É de facto estranho, como é que uma Escola com raízes que chegam até ao Séc. XIX, envergou pelo caminho da heresia praxística (e não é a única, sendo este fenómeno identificável em quase todas as instituições Politécnicas de Coimbra). Esta situação contrasta bastante com, por exemplo, a Escola Agrária de Coimbra, que precisamente derivado das suas longas raízes históricas, criaram e mantiveram uma identidade bastante própria, que lhes mereceu o reconhecimento e inserção na Tradição Coimbrã.
Esta divergência é, historicamente, bastante recente. Creio, salvo erro, que até aos anos 90 (derivado também do facto do Politécnico ser embrionário em Coimbra), havia uma utilização universal das regras do Código de Praxe de Coimbra por todas as instituições do Ensino Superior.

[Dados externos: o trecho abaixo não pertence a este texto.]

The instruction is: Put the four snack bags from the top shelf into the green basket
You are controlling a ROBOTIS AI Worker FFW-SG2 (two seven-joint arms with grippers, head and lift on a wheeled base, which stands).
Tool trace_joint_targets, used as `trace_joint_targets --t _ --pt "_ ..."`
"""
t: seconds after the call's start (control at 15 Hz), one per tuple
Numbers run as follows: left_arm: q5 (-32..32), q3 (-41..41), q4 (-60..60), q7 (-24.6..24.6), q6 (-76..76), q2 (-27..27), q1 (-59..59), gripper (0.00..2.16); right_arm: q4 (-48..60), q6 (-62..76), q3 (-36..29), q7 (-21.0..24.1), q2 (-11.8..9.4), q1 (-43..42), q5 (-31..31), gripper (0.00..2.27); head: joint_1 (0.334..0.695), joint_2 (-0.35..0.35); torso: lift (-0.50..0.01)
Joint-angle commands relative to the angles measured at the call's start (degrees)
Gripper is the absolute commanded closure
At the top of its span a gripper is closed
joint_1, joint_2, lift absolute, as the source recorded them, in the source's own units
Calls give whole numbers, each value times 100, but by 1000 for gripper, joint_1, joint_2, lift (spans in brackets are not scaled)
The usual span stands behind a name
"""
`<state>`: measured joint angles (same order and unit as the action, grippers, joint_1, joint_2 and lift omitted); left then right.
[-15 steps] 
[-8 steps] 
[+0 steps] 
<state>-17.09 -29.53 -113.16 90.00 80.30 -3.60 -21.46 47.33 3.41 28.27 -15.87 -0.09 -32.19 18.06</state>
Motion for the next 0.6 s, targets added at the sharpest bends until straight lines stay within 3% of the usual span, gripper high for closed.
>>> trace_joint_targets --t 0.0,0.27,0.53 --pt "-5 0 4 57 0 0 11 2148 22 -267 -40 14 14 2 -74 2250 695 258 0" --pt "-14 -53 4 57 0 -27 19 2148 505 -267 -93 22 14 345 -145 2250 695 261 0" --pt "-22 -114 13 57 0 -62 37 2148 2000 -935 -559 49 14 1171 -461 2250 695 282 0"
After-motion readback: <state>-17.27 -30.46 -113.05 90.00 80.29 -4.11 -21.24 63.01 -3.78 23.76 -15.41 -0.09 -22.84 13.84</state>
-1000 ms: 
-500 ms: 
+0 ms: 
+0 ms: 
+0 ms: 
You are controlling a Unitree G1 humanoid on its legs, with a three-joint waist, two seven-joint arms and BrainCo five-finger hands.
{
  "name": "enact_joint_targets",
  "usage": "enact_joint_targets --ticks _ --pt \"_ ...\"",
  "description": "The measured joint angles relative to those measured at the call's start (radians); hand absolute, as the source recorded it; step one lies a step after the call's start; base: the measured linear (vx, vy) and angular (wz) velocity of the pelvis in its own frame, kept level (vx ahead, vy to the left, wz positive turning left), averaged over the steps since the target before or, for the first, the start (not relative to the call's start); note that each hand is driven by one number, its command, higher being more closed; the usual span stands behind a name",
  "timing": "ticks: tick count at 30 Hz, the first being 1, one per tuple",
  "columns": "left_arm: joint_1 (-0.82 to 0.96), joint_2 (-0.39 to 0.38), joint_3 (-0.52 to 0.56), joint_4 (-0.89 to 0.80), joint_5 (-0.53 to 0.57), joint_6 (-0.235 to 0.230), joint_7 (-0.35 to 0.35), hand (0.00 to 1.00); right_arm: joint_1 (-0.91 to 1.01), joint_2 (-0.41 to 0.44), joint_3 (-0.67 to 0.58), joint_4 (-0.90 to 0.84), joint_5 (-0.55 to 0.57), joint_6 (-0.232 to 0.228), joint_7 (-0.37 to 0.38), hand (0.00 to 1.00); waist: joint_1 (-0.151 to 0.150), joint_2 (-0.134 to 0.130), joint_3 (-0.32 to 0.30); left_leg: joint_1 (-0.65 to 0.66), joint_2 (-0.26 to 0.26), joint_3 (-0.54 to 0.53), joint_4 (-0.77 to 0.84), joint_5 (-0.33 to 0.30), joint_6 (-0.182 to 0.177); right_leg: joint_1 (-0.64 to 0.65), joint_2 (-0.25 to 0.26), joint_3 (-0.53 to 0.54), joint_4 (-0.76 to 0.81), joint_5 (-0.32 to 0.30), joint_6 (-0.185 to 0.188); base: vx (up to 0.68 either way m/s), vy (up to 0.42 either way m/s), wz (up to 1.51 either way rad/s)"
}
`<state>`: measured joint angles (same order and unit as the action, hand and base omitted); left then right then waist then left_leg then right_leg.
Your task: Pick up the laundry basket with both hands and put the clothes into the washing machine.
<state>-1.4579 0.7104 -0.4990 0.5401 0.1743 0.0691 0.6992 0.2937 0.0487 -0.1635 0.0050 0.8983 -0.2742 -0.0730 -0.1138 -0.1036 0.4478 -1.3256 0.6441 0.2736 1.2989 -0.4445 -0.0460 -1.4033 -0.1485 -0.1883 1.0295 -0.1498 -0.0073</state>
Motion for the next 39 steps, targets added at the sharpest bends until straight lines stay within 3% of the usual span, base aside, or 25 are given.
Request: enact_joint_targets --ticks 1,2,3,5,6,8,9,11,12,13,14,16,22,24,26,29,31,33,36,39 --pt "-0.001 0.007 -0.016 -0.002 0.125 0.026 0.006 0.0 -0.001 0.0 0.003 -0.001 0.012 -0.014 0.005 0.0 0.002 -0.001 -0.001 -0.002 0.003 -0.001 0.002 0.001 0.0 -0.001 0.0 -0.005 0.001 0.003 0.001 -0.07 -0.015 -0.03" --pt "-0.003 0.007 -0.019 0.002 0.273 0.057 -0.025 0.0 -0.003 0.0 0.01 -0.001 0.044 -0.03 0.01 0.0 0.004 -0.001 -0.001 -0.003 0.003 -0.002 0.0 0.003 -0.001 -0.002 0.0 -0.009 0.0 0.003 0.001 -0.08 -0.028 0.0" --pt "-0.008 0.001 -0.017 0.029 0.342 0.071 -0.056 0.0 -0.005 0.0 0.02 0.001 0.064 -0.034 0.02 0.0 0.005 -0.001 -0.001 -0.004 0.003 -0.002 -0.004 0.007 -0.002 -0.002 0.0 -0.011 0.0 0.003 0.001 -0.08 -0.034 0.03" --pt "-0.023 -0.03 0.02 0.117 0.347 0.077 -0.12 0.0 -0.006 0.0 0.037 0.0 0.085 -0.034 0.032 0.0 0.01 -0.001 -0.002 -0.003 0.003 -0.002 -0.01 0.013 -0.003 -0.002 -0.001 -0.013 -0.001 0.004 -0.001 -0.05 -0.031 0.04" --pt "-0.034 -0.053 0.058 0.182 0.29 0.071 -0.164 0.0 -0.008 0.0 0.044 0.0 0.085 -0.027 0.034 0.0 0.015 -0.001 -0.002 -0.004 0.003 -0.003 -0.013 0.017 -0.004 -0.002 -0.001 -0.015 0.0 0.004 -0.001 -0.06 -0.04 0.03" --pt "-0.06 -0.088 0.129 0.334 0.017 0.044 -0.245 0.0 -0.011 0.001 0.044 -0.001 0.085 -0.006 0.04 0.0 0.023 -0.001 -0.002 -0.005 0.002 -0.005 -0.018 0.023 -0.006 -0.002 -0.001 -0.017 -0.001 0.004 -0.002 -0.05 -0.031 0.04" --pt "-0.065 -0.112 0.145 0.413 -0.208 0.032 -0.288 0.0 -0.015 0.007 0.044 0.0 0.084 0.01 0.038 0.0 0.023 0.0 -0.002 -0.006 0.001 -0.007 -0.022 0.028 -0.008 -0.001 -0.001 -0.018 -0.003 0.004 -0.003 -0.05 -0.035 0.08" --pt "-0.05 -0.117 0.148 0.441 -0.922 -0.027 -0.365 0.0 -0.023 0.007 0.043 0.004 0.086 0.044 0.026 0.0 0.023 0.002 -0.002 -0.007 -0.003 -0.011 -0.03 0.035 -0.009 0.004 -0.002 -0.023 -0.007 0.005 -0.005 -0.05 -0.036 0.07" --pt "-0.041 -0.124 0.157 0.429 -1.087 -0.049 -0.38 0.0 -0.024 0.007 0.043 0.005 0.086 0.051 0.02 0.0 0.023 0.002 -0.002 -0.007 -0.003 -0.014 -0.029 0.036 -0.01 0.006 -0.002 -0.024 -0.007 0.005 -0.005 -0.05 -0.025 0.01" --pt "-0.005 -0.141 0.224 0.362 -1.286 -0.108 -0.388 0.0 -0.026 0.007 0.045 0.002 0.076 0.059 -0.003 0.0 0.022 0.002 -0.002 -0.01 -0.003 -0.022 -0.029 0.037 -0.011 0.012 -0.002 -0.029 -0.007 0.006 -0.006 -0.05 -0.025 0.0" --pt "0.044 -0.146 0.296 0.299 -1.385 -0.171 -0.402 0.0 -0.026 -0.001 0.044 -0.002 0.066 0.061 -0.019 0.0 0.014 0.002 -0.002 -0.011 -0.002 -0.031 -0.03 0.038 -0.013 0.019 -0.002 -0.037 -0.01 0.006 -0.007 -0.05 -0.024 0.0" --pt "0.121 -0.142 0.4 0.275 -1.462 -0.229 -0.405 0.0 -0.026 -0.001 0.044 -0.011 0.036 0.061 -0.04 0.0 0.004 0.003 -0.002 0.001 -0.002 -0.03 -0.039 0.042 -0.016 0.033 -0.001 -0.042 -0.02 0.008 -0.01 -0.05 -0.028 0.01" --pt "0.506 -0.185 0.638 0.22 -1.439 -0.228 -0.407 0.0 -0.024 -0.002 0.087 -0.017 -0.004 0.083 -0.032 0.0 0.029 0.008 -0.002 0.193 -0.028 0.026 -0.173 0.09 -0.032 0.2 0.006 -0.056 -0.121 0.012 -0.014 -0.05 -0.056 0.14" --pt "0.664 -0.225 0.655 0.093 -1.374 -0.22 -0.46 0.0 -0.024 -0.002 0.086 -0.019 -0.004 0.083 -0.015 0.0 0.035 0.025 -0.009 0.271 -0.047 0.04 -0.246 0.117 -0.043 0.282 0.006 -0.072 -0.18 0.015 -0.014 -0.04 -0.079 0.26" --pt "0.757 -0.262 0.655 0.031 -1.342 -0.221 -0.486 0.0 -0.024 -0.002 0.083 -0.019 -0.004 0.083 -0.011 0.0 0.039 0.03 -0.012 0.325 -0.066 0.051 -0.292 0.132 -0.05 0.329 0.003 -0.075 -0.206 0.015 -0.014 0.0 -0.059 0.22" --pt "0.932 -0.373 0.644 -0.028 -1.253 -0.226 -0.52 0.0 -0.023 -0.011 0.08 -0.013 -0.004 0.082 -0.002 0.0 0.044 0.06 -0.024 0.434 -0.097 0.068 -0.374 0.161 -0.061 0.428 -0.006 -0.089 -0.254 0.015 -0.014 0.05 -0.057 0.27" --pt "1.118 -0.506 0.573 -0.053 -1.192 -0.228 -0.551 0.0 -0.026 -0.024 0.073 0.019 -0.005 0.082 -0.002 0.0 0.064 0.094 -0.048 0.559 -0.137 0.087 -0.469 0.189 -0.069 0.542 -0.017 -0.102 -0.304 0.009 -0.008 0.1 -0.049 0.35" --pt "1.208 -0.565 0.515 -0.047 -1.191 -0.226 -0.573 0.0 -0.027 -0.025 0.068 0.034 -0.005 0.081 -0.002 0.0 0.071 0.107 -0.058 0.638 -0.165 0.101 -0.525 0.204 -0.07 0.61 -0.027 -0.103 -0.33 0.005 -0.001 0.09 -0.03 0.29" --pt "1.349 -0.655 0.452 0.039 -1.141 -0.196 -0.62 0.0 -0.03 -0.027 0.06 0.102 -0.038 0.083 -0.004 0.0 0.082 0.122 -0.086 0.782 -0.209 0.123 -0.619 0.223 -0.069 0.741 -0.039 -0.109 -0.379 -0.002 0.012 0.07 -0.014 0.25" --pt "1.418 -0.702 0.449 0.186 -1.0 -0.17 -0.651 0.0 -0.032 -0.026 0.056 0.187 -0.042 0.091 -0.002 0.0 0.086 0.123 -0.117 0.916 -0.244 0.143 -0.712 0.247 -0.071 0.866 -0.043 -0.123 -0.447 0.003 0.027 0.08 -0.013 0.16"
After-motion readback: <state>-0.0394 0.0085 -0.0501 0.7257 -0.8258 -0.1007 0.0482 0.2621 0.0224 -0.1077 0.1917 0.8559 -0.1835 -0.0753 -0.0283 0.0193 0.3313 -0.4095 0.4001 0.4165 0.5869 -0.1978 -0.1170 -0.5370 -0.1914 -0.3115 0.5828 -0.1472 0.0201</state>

No entanto, com o chegar à puberdade destas instituições, foram aparecendo laivos de sedição, que culminaram numa emancipação imatura e antagónica dos nossos próprios valores.
A entrada da Escola de Enfermagem na Universidade de Coimbra pode ser um passo bastante importante e relevante para que se comece a corrigir alguma desta divergência, e se consiga efectivamente caminhar para que haja um único Código afecto a todas as Instituições do Ensino Superior de Coimbra. Mais do que uma correção à história, para os futuros colegas da Escola de Enfermagem significa a igualdade no cerimonial Académico. Todos os anos, muitos colegas do IPC contestam a diferenciação que lhes é dada na Queima das Fitas, não compreendendo que esta situação advém precisamente do afastamento premeditado das suas próprias instituições da Praxe Coimbrã.
O Conselho de Veteranos da Universidade de Coimbra já por vários anos que faz esforços para tentar reintroduzir estas instituições na alçada da original Praxe Coimbrã, mas o facto de na mesa de negociação estarem cerca de uma dúzia de entidades diferentes, que raramente se entendem entre elas dificultou, e provavelmente exacerbou, negativamente, este processo. Tal como qualquer processo de assimilação cultural, será demorado e englobará um esforço conjunto de várias gerações diferentes de estudantes. Mas findo esse, espero que se tenha criado uma base de jurisprudência credível e exemplar para catapultar a união praxística, e por osmose, institucional, entre a Universidade e o ensino Politécnico de Coimbra!”